Annualmente l’Ispettorato nazionale del lavoro pubblica il monitoraggio nazionale delle convalide delle dimissioni e delle risoluzioni consensuali delle lavoratrici madri e dei lavoratori padri che dà conferma della stretta correlazione tra maternità e disoccupazione. Dall’ultimo report fine 2018, nel corso del 2017 il numero complessivo di dimissioni e risoluzioni consensuali convalidate a livello nazionale è stato pari a 39.738 (dato in crescita del 5% rispetto a quello rilevato nel 2016, pari a 37.738), di cui 37.248 dimissioni volontarie che hanno riguardato soprattutto le lavoratrici madri, a cui sono riconducibili 30.672 provvedimenti (il 77% del totale); di contro, 9.066 riguardano i lavoratori padri, un numero contenuto anche se in aumento in termini assoluti.
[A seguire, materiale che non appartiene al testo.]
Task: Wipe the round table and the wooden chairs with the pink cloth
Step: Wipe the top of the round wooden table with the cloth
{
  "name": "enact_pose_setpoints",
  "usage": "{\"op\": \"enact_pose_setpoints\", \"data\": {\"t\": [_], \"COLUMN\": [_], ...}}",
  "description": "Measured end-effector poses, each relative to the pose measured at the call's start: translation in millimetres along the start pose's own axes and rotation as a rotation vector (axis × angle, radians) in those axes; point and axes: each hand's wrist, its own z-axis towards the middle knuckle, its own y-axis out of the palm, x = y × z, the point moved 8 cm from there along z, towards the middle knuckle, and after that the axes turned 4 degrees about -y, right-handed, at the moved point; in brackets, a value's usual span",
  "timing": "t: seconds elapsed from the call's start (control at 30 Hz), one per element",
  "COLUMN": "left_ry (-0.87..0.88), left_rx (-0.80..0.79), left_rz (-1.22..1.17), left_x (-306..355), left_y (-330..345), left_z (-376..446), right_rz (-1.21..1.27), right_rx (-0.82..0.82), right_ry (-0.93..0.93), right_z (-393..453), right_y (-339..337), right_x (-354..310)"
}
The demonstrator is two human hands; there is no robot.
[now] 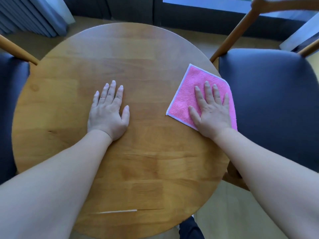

Un altro provvedimento discutibile e “non buono” della legge finanziaria è l’articolo 1, c. 486 che pone a carico dei datori di lavoro, pubblici e privati, che stipulano accordi per lo svolgimento dell’attività lavorativa in modalità agile (smart working), l’obbligo di dare priorità alle richieste delle lavoratrici nei tre anni successivi alla conclusione del congedo di maternità, ovvero ai lavoratori con figli disabili che necessitino di un intervento assistenziale permanente, continuativo e globale. Questo – al di là del fatto che snatura lo smart working, che non è innanzitutto una soluzione di conciliazione famiglia-lavoro, ma uno strumento di innovazione dei processi organizzativi – rischia di innescare meccanismi che, invece di favorire le donne, accentuino ancora di più l’onere della cura sulla sfera femminile. Non è chiaro infatti perché in caso di figli con disabilità si vogliano favorire (giustamente) entrambi i genitori, mentre per la cura destinata alla prima infanzia l’attenzione sia esclusivamente sulle madri.
Altro provvedimento sicuramente non dalla parte delle donne è “quota 100“. Inps ci consegna dati certi da cui si evince come una manovra ‘maschile’ e ‘settentrionale’, ovvero una manovra la cui platea di beneficiari è composta principalmente da uomini, e in secondo luogo da uomini e donne residenti nelle regioni del Nord Italia. Riforme previdenziali opportune per garantire sostenibilità al sistema dei conti pubblici non possono subito rimediare alle ‘imperfezioni’ di un mercato del lavoro in cui la componente femminile ha numerose difficoltà in termini di accesso, equità retributiva, segregazione orizzontale e verticale, difficoltà di work life balance e dunque scarsa contribuzione e basse pensioni. Ma quota 100 e Opzione donna oltre a non sanare, in fase di ritiro dal lavoro, i gap di genere connessi alle differenti storie lavorative di uomini e donne li ribadiscono, favorendo ancora una volta una ridotta platea di beneficiari maschi.